Faisal knew everything about that but said, “I know nothing of these things. Bashir Yassin, if it’s the one I think you’re talking about—there were many who piloted planes for me. If it’s who I think, I know him only as a mechanic at the airport.”
“And I suppose you know nothing about his little romance.”
“Romance?”
Jaradat smiled. “You expect me to think he went to that girl on his own, a teen-ager, a college student? You didn’t arrange it?”
“What girl?” Faisal said. “I don’t know what you’re talking about.” Why should he know anything about Bashir Yassin’s love life?
“Of course,” Jaradat said. He crossed his knees and spent several seconds aligning the crease of his trousers with the exact center of his kneecap.
“What I want,” he said, “is a favor.” And getting that out seemed to relieve him of a burden. Faisal believed that playing the supplicant was not easy for this descendent of a dispossessed landed gentry. Whatever his protestations of devotion to the lower classes, he was a blooded aristocrat. Humility was not in the baggage he had inherited from his ancestors.
Why is he watching me with that smug anticipation? To him I am a pig. He probably thinks I always smell like this.
“And what favor is that?” Faisal said.
“From what I understand, this Bashir Yassin is quite a sport. He must be clever. I understand he worked his way out of poverty on a string of scholarships and now parades around as quite a man of parts. He undoubtedly has a very high opinion of himself. Even the police are aware of his ambitions.”
“The police are investigating Bashir Yassin?”
“They have been making inquiries. Probably only because of the girl. Hopefully it’s just routine.”
“I don’t know what you’re talking about. Who is this girl?”
“I believe you know, Mr. Ibrahim,” Jaradat said. “Let’s not pretend we don’t understand each other. Nobody blames you.”

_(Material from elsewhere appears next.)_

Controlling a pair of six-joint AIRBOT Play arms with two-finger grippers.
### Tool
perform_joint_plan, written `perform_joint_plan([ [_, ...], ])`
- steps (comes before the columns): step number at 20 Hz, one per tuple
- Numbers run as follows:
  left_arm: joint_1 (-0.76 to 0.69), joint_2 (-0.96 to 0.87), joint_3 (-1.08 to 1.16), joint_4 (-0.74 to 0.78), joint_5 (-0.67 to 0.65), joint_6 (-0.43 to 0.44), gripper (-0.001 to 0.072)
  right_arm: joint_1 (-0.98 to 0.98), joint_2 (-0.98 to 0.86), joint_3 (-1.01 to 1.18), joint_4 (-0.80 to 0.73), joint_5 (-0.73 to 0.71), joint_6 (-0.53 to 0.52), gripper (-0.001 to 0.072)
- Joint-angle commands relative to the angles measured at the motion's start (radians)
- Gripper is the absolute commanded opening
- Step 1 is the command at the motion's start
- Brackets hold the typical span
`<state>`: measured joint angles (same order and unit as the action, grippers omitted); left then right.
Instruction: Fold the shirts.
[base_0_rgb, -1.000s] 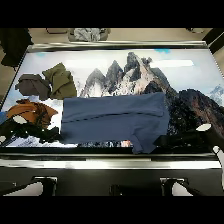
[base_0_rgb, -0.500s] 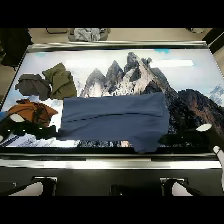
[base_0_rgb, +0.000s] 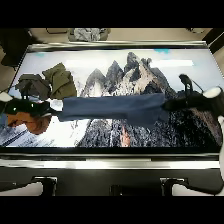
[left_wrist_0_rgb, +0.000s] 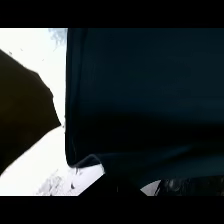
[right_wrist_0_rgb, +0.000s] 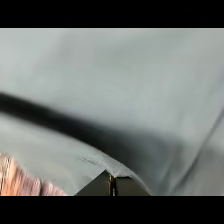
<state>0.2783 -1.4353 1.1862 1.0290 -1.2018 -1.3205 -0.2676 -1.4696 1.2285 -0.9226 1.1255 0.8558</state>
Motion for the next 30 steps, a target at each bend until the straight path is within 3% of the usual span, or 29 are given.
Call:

“I don’t know what you’re talking about. Why are the police investigating Bashir Yassin?”
“He was seen with the daughter of a high government official. It was just routine, I’m sure. It is nothing to worry about.” As though to ease things by changing the subject, he said, “I have to congratulate you for getting into the country undetected. Since the assault on America, security has tightened.”
“Did the police tell you that Bashir Yassin works for me?”
“Oh, no. I’ve known that for some time. So far as I can learn, the police are ignorant of any connection between you and Bashir Yassin. That’s one reason I chose you.”
Faisal studied the complacent little face across the table. You chose me, you arrogant son of a bitch? What am I, a fig you pluck off a tree?
“And the other reason?”
“Let me explain what I want,” Jaradat said, leaning forward, forearms on his thighs. “And don’t take offense. This is simply business. Bashir Yassin works for you. He therefore is associated with a wanted terrorist.”
“I’m not a terrorist!”
“You have sold arms to Osama bin Laden. That’s enough for the police. But let me continue. His association with you makes him vulnerable. If the police were to learn of it, he could go to prison for life.”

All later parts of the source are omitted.